Tucumán se posiciona como un polo emergente en el sector tecnológico, impulsado por iniciativas como RollingCode. Fundada en 2019 por Walter Juárez Rivas, Pablo Frías y Juan Guzmán, esta academia privada se erige como una respuesta a la demanda de desarrolladores calificados, un reflejo de las carencias estructurales en la formación pública.
La historia de RollingCode, nacida de la dificultad para encontrar talento local, subraya una paradoja. En lugar de potenciar la inversión estatal en educación tecnológica, la iniciativa privada asume la formación, capitalizando una necesidad del mercado. Hoy, más de 500 egresados encuentran su lugar en la industria, incluyendo una nueva sede en Buenos Aires.
Las historias de Franco Ruiz, Agustín Indarte, Nahuel Flores y Andrés Cuello son presentadas como “casos de éxito”. Sin embargo, estas trayectorias individuales, marcadas por la autosuperación y la búsqueda de becas o financiamiento, no deben ocultar la precarización laboral y la escasez de alternativas que empujan a muchos jóvenes hacia la promesa de la tecnología.
La posibilidad de acceder a trabajos internacionales sin emigrar es celebrada como el “sueño tucumano”. Si bien mitiga la sangría de talentos, también evidencia la limitada oferta de empleos de calidad en otros sectores de la economía local, consolidando la dependencia de la exportación de servicios.
La irrupción de la Inteligencia Artificial se presenta como un factor de empoderamiento, donde el conocimiento de base sigue siendo fundamental. Esta narrativa, promovida por referentes como Juárez Rivas, enfoca la responsabilidad en la capacitación individual, minimizando los debates sobre el impacto de la automatización en el empleo masivo y la necesidad de políticas públicas de adaptación.
El crecimiento “a pulmón” de RollingCode, sin grandes inversores iniciales, es un testimonio de resiliencia empresarial. No obstante, esta “virtud” también expone la debilidad de un ecosistema que carece de políticas de fomento robustas, financiamiento accesible y una visión integral del desarrollo tecnológico que no recaiga exclusivamente en la iniciativa privada.

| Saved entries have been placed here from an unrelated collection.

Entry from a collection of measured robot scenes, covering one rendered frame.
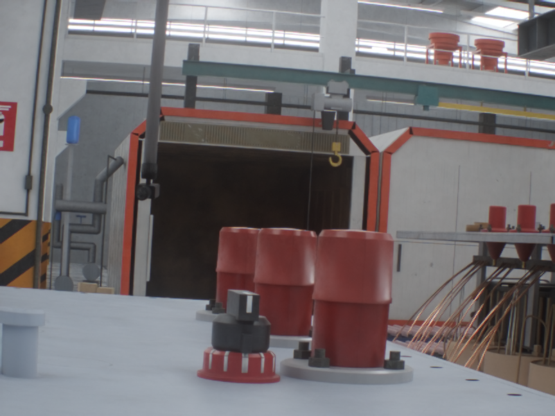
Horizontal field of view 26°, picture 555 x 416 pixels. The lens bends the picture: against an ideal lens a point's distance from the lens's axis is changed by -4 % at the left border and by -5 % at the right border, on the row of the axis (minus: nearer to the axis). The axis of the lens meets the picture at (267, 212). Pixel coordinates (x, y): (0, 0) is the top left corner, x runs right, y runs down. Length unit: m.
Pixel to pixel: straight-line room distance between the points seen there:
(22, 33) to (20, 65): 0.32
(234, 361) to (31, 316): 0.19
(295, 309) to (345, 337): 0.33
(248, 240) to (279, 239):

RollingCode integra la escuela con un estudio de desarrollo (Studio) y un coworking, creando un circuito cerrado donde los egresados pueden ser absorbidos por proyectos propios. Esta estructura asegura una fuerza laboral adaptada a sus necesidades, generando valor para la empresa mientras ofrece inserción laboral a sus estudiantes.
La ambiciosa meta de formar 10.000 desarrolladores en el Norte argentino es loable. Sin embargo, surge la pregunta sobre quién asume el costo real de esta capacitación y si el “círculo virtuoso” que propugnan —egresados que luego fundan sus empresas— es accesible para la mayoría, o si solo beneficia a una élite con mayor capital cultural y acceso a redes.
La promoción de “50% OFF” para atraer nuevos estudiantes refleja una estrategia de mercado. Aunque busca “bajar la barrera de entrada”, también revela la lógica de un sistema educativo que opera con descuentos y ofertas, lejos de una provisión universal y gratuita que garantizaría el acceso sin condicionamientos económicos.
RollingCode representa un fenómeno importante para Tucumán, abriendo puertas a muchos jóvenes. Sin embargo, es crucial analizar estas dinámicas desde una perspectiva crítica, cuestionando si este modelo de desarrollo tecnológico, anclado en la iniciativa privada y la meritocracia individual, es realmente sostenible e inclusivo a largo plazo, o si, en última instancia, reproduce y profundiza ciertas desigualdades estructurales.